WHAT YOU NEED TO DO -
Please give the records below again in full, exactly, with the images left out.

(Stored dataset items)
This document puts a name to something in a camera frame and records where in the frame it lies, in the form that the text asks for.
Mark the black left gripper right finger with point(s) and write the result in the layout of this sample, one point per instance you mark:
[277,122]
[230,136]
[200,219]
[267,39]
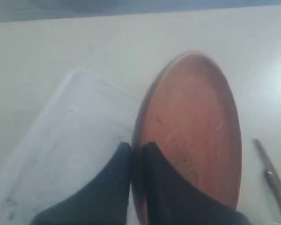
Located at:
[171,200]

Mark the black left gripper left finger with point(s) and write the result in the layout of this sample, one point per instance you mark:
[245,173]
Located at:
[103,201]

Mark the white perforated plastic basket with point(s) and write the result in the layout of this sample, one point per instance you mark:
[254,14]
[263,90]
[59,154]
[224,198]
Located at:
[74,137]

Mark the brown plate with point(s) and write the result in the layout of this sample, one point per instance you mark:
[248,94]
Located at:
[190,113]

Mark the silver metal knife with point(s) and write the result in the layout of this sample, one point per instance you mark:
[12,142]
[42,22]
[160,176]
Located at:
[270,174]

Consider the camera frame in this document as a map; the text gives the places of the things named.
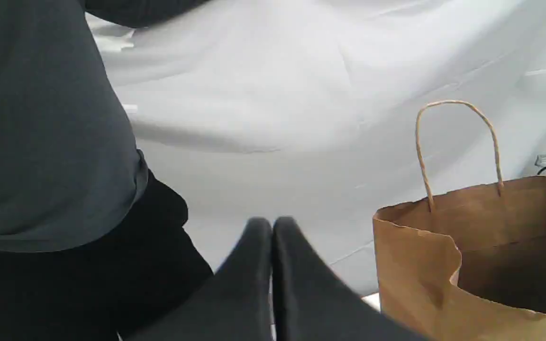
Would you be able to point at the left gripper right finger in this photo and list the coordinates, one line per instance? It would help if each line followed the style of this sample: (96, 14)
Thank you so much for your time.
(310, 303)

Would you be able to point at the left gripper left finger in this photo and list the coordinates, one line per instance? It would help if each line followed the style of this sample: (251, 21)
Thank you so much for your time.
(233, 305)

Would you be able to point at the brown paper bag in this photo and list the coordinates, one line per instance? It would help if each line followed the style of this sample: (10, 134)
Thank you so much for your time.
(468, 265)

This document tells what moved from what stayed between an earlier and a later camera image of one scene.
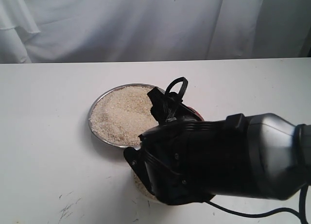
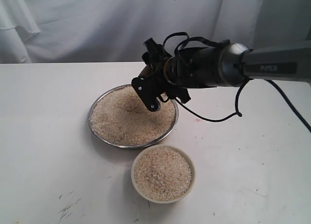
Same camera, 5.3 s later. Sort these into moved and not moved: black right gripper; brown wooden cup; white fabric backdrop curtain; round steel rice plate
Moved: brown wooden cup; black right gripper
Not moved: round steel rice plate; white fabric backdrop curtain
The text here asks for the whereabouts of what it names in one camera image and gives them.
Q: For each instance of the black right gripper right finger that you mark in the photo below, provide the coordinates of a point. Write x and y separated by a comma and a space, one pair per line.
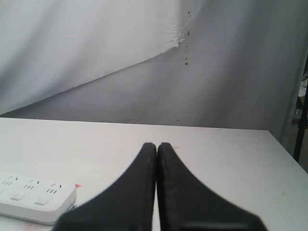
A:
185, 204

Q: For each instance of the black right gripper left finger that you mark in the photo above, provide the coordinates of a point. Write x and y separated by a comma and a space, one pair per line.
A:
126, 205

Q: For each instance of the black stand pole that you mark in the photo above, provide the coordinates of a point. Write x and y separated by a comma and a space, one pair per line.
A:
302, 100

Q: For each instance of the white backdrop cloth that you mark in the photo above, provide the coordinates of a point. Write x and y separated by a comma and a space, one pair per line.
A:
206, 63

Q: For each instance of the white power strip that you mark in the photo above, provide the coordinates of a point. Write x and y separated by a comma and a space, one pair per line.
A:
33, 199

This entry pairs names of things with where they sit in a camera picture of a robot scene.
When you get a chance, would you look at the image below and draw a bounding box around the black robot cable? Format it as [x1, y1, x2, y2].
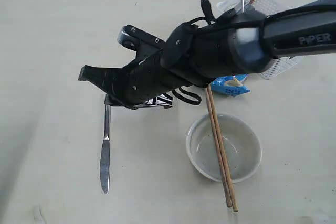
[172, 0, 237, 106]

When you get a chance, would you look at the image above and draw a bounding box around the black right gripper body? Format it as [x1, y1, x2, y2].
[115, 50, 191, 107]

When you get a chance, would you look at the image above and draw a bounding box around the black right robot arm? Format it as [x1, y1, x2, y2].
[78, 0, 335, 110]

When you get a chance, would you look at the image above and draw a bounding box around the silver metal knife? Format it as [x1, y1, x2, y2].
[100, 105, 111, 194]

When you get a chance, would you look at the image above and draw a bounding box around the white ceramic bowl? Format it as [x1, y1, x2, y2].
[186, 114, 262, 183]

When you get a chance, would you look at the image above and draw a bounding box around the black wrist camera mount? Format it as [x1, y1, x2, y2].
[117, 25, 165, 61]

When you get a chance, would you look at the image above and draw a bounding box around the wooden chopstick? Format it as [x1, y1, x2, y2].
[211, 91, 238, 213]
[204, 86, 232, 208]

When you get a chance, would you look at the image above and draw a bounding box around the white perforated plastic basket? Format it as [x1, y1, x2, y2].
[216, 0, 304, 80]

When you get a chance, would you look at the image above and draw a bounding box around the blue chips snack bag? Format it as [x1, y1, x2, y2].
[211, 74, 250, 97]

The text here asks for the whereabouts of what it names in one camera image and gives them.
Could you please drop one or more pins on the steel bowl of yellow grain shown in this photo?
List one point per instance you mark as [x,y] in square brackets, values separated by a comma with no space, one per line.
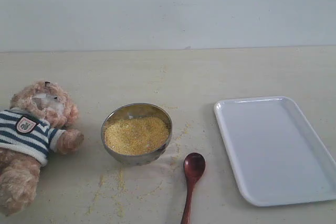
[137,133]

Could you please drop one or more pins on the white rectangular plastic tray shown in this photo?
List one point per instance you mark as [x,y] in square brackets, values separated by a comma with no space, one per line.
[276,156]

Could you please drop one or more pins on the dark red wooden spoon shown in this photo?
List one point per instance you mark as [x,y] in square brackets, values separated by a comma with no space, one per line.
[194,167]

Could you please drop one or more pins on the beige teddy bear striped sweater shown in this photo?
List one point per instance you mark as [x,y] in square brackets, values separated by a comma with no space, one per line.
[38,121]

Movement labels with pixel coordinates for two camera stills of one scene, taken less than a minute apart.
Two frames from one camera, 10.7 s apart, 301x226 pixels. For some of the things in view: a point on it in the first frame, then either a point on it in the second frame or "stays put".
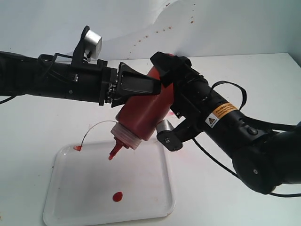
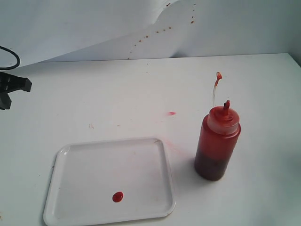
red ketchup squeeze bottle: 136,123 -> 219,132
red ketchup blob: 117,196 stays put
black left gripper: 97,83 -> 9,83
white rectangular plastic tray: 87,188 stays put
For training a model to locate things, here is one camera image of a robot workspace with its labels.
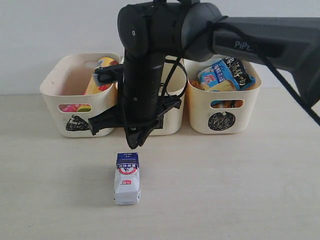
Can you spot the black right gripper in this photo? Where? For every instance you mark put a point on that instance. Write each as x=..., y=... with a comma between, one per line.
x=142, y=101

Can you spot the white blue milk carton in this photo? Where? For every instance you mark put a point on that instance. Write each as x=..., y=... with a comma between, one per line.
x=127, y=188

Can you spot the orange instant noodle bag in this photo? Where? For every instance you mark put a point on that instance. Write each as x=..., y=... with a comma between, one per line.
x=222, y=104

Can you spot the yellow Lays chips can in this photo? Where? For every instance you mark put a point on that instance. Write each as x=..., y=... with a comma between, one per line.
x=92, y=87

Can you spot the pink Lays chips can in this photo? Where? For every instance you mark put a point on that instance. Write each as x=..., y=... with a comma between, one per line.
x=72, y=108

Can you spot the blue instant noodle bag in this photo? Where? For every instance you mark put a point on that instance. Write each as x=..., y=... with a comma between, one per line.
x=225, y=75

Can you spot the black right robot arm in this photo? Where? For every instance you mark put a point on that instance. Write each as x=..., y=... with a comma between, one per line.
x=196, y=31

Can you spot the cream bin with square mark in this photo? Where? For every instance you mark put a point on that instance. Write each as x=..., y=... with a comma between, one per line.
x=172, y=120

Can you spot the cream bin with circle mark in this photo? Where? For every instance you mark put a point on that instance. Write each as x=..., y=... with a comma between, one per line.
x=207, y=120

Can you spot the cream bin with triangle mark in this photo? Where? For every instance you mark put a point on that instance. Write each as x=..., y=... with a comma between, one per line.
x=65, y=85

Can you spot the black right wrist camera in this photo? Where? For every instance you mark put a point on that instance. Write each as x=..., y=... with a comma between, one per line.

RESPONSE TO THE EXERCISE -
This document puts a name to something in a camera frame and records where in the frame it lies, in the form that the text asks for.
Mark the black left gripper right finger with point(s) and write the result in the layout of this sample, one point per instance you mark:
[277,122]
[230,136]
[200,219]
[267,39]
Located at:
[171,200]

Mark the black left gripper left finger with point(s) and write the result in the layout of this sample, one point per instance you mark:
[245,173]
Located at:
[103,201]

Mark the white perforated plastic basket with point(s) and write the result in the layout of this sample, one point per instance you mark:
[254,14]
[263,90]
[59,154]
[224,198]
Located at:
[74,137]

Mark the brown plate with point(s) and write the result in the layout of this sample, one point per instance you mark:
[248,94]
Located at:
[190,113]

Mark the silver metal knife with point(s) and write the result in the layout of this sample, one point per instance you mark:
[12,142]
[42,22]
[160,176]
Located at:
[270,174]

Consider the camera frame in this document as a map; the text gives the places of the things named.
Would you be able to point at the left gripper right finger in this photo and list the coordinates, one line per instance? It would help if each line followed the style of this sample: (96, 14)
Thank you so much for your time.
(310, 303)

Would you be able to point at the left gripper left finger in this photo and list the coordinates, one line per instance? It would help if each line followed the style of this sample: (251, 21)
Thank you so much for your time.
(233, 305)

Would you be able to point at the brown paper bag in this photo and list the coordinates, one line per instance? It would help if each line followed the style of this sample: (10, 134)
Thank you so much for your time.
(468, 265)

This document tells what moved from what stayed between an earlier and a later camera image of one scene.
Same camera, 5.3 s later. Sort these into moved and not moved: black right gripper; brown wooden cup; white fabric backdrop curtain; round steel rice plate
Moved: brown wooden cup; black right gripper
Not moved: round steel rice plate; white fabric backdrop curtain
The text here asks for the whereabouts of what it names in one camera image and gives them.
Q: For each instance of the black right gripper right finger that you mark in the photo below, provide the coordinates of a point. Write x and y separated by a comma and a space, one pair per line.
A:
185, 204

Q: For each instance of the black right gripper left finger that you mark in the photo above, provide the coordinates of a point. Write x and y separated by a comma and a space, one pair per line.
A:
126, 205

Q: For each instance of the black stand pole that you mark in the photo above, provide the coordinates of a point. Write x and y separated by a comma and a space, one pair per line.
A:
302, 100

Q: For each instance of the white backdrop cloth that you mark in the photo above, provide the coordinates of a point. Write x and y separated by a comma and a space, one pair per line.
A:
206, 63

Q: For each instance of the white power strip that you mark in the photo above, provide the coordinates of a point. Write x and y separated by a comma and a space, one pair per line.
A:
33, 199

This entry pairs names of things with where they sit in a camera picture of a robot scene.
When you get a chance, would you look at the image below and draw a bounding box around the black robot cable? Format it as [x1, y1, x2, y2].
[172, 0, 237, 106]

When you get a chance, would you look at the image above and draw a bounding box around the black right gripper body? Format it as [x1, y1, x2, y2].
[115, 50, 191, 107]

When you get a chance, would you look at the image above and draw a bounding box around the black right robot arm? Format it as [x1, y1, x2, y2].
[78, 0, 335, 110]

When you get a chance, would you look at the image above and draw a bounding box around the silver metal knife? Format it as [x1, y1, x2, y2].
[100, 105, 111, 194]

When you get a chance, would you look at the image above and draw a bounding box around the white ceramic bowl? Format it as [x1, y1, x2, y2].
[186, 114, 262, 183]

When you get a chance, would you look at the image above and draw a bounding box around the black wrist camera mount? Format it as [x1, y1, x2, y2].
[117, 25, 165, 61]

When you get a chance, would you look at the image above and draw a bounding box around the wooden chopstick? Format it as [x1, y1, x2, y2].
[211, 91, 238, 213]
[204, 86, 232, 208]

When you get a chance, would you look at the image above and draw a bounding box around the white perforated plastic basket? Format it as [x1, y1, x2, y2].
[216, 0, 304, 80]

When you get a chance, would you look at the image above and draw a bounding box around the blue chips snack bag? Format it as [x1, y1, x2, y2].
[211, 74, 250, 97]

The text here asks for the whereabouts of what it names in one camera image and gives them.
Could you please drop one or more pins on the steel bowl of yellow grain shown in this photo?
List one point per instance you mark as [x,y] in square brackets, values separated by a comma with no space, one per line.
[137,133]

Could you please drop one or more pins on the white rectangular plastic tray shown in this photo?
List one point per instance you mark as [x,y] in square brackets, values separated by a comma with no space, one per line.
[276,156]

Could you please drop one or more pins on the dark red wooden spoon shown in this photo?
List one point per instance you mark as [x,y] in square brackets, values separated by a comma with no space, one per line.
[194,167]

Could you please drop one or more pins on the beige teddy bear striped sweater shown in this photo?
List one point per instance you mark as [x,y] in square brackets, values separated by a comma with no space, one per line.
[38,121]

Movement labels with pixel coordinates for two camera stills of one scene, taken less than a minute apart.
Two frames from one camera, 10.7 s apart, 301x226 pixels. For some of the things in view: a point on it in the first frame, then either a point on it in the second frame or "stays put".
red ketchup squeeze bottle: 136,123 -> 219,132
red ketchup blob: 117,196 stays put
black left gripper: 97,83 -> 9,83
white rectangular plastic tray: 87,188 stays put
For training a model to locate things, here is one camera image of a robot workspace with its labels.
Can you spot the black right gripper in this photo? Where? For every instance you mark put a point on that instance. Write each as x=..., y=... with a comma between, one per line.
x=142, y=101

Can you spot the white blue milk carton in this photo? Where? For every instance you mark put a point on that instance. Write each as x=..., y=... with a comma between, one per line.
x=127, y=188

Can you spot the orange instant noodle bag in this photo? Where? For every instance you mark put a point on that instance. Write each as x=..., y=... with a comma between, one per line.
x=222, y=104

Can you spot the yellow Lays chips can in this photo? Where? For every instance you mark put a point on that instance. Write each as x=..., y=... with a comma between, one per line.
x=92, y=87

Can you spot the pink Lays chips can in this photo? Where? For every instance you mark put a point on that instance. Write each as x=..., y=... with a comma between, one per line.
x=72, y=108

Can you spot the blue instant noodle bag in this photo? Where? For every instance you mark put a point on that instance. Write each as x=..., y=... with a comma between, one per line.
x=225, y=75

Can you spot the black right robot arm in this photo? Where? For every instance you mark put a point on that instance. Write each as x=..., y=... with a comma between, one per line.
x=196, y=31

Can you spot the cream bin with square mark in this photo? Where? For every instance you mark put a point on that instance. Write each as x=..., y=... with a comma between, one per line.
x=172, y=120

Can you spot the cream bin with circle mark in this photo? Where? For every instance you mark put a point on that instance. Write each as x=..., y=... with a comma between, one per line.
x=207, y=120

Can you spot the cream bin with triangle mark in this photo? Where? For every instance you mark put a point on that instance. Write each as x=..., y=... with a comma between, one per line.
x=65, y=85

Can you spot the black right wrist camera in this photo? Where? For every instance you mark put a point on that instance. Write each as x=..., y=... with a comma between, one per line.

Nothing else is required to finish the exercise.